Other Parameters (passed via config file):

Name Type Description
description str | None

Description of what the check does and why it is implemented.

exclude str | None

Regex pattern to match the model path. Model paths that match the pattern will not be checked.

include str | None

Regex pattern to match the model path. Only model paths that match the pattern will be checked.

severity Literal[error, warn] | None

Severity level of the check. Default: error.

Example(s):

catalog_checks:
    # DATE columns must end with "_date"
    - name: check_column_name_complies_to_column_type
      column_name_pattern: .*_date$
      types:
        - DATE
catalog_checks:
    # BOOLEAN columns must start with "is_"
    - name: check_column_name_complies_to_column_type
      column_name_pattern: ^is_.*
      types:
        - BOOLEAN
catalog_checks:
    # Columns of all types must consist of lowercase letters and underscores.

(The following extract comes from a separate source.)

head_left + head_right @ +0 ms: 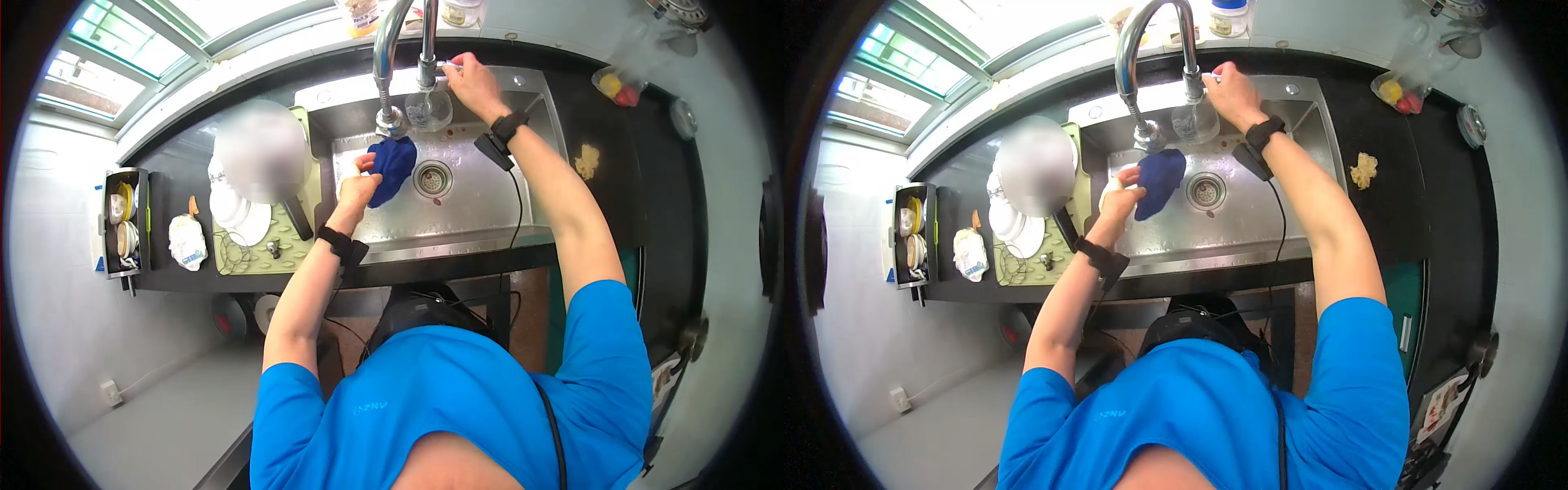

Note that the specified types depend on the underlying database.
    - name: check_column_name_complies_to_column_type
      column_name_pattern: ^[a-z_]*$
      types:
        - BIGINT
        - BOOLEAN
        - DATE
        - DOUBLE
        - INTEGER
        - VARCHAR
catalog_checks:
    # No STRUCT data types permitted.
    - name: check_column_name_complies_to_column_type
      column_name_pattern: ^[a-z_]*$
      type_pattern: ^(?!STRUCT)

Source code in src/dbt_bouncer/checks/catalog/columns/naming.py
@check
def check_column_name_complies_to_column_type(
    catalog_node,
    *,
    column_name_pattern: str,
    type_pattern: str | None = None,
    types: list[str] | None = None,
):
    """Columns with the specified regexp naming pattern must have data types that comply to the specified regexp pattern or list of data types.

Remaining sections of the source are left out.